Work instructions: Reproduce, exactly and in full, only the lines below from the one containing "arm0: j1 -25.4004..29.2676" through the one containing "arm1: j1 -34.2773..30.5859".
--- START ---
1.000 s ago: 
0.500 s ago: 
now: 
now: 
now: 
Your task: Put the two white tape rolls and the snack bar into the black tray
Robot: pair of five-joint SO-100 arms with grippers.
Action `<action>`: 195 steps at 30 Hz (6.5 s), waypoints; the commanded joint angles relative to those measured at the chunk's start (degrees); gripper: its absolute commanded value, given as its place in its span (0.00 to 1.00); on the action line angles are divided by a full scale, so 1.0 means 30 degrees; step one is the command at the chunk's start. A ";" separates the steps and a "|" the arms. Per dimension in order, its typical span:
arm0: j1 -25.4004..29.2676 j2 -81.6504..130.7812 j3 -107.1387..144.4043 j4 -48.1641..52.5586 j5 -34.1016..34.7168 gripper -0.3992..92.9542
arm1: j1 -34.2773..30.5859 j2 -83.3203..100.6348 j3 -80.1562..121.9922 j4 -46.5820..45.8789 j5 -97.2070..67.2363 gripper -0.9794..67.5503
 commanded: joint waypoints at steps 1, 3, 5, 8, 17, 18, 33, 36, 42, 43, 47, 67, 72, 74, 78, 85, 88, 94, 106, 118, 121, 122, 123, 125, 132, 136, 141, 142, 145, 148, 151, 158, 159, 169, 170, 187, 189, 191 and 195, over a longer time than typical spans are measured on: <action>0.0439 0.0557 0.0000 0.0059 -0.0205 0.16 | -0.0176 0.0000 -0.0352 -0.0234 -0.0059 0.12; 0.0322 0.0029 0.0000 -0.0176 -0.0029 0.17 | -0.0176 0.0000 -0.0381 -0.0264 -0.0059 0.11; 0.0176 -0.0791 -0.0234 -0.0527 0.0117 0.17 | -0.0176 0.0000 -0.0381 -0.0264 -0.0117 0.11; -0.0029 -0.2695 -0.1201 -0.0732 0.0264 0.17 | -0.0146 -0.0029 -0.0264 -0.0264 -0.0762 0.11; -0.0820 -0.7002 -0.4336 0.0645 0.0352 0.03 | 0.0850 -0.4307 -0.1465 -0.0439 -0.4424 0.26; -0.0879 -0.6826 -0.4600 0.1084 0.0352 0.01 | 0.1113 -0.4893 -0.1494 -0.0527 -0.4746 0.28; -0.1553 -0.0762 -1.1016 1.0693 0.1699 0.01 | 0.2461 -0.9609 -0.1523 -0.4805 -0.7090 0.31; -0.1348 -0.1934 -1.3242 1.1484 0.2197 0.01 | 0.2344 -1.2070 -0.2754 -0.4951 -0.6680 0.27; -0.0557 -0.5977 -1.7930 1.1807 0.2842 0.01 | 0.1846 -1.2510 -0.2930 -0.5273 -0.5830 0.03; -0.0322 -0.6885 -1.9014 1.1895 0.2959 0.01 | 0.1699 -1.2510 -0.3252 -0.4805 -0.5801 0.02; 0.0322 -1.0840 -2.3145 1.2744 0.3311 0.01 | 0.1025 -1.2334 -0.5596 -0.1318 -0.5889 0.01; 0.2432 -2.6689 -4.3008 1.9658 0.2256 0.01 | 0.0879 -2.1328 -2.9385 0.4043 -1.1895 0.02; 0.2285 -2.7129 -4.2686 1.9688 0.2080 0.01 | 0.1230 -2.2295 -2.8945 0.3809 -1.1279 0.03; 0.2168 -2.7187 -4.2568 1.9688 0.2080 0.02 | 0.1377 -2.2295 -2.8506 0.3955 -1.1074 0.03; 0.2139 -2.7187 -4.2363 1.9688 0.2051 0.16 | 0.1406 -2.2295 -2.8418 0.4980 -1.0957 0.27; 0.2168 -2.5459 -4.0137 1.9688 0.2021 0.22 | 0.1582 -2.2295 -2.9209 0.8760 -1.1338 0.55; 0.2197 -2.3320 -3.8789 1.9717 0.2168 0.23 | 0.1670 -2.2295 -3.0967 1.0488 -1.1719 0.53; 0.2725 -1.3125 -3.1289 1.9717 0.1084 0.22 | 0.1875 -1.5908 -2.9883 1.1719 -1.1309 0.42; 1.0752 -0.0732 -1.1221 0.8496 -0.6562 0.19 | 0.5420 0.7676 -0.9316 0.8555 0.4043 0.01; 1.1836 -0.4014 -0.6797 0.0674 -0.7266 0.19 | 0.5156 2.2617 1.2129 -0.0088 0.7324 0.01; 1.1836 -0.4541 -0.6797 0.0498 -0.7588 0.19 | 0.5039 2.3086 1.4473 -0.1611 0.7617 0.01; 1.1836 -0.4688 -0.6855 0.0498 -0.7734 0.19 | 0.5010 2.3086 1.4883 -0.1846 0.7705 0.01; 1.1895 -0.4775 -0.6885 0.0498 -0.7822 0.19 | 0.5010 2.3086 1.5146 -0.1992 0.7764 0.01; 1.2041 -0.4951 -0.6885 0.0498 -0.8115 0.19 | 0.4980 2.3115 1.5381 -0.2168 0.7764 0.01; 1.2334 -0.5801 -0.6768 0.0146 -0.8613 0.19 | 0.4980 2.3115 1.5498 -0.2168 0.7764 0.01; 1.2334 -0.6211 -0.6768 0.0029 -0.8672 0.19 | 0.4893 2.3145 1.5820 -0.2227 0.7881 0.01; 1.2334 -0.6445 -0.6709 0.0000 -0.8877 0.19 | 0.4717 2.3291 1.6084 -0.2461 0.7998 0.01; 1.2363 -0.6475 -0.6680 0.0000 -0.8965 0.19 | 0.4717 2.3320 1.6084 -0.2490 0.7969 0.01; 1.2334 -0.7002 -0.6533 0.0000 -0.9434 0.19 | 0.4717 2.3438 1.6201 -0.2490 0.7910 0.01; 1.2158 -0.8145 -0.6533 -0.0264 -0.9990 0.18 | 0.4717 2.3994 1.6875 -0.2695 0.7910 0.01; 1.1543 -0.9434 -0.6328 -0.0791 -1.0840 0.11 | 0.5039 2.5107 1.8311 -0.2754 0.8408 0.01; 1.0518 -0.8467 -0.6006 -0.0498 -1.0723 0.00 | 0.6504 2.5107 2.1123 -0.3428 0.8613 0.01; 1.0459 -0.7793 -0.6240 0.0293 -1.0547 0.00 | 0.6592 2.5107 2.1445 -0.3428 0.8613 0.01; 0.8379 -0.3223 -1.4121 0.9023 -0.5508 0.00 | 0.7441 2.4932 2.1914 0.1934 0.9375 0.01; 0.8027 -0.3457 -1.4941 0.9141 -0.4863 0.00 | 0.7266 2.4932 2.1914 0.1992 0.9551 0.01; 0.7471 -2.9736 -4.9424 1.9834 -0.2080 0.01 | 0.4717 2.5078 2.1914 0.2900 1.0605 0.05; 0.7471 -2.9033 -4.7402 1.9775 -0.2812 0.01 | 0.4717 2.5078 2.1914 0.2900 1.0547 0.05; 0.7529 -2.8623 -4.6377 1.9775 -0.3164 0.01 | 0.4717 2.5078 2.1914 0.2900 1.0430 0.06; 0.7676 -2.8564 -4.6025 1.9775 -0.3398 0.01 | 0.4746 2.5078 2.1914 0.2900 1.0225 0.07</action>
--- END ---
Answer space:
arm0: j1 -25.4004..29.2676 j2 -81.6504..130.7812 j3 -107.1387..144.4043 j4 -48.1641..52.5586 j5 -34.1016..34.7168 gripper -0.3992..92.9542
arm1: j1 -34.2773..30.5859 j2 -83.3203..100.6348 j3 -80.1562..121.9922 j4 -46.5820..45.8789 j5 -97.2070..67.2363 gripper -0.9794..67.5503

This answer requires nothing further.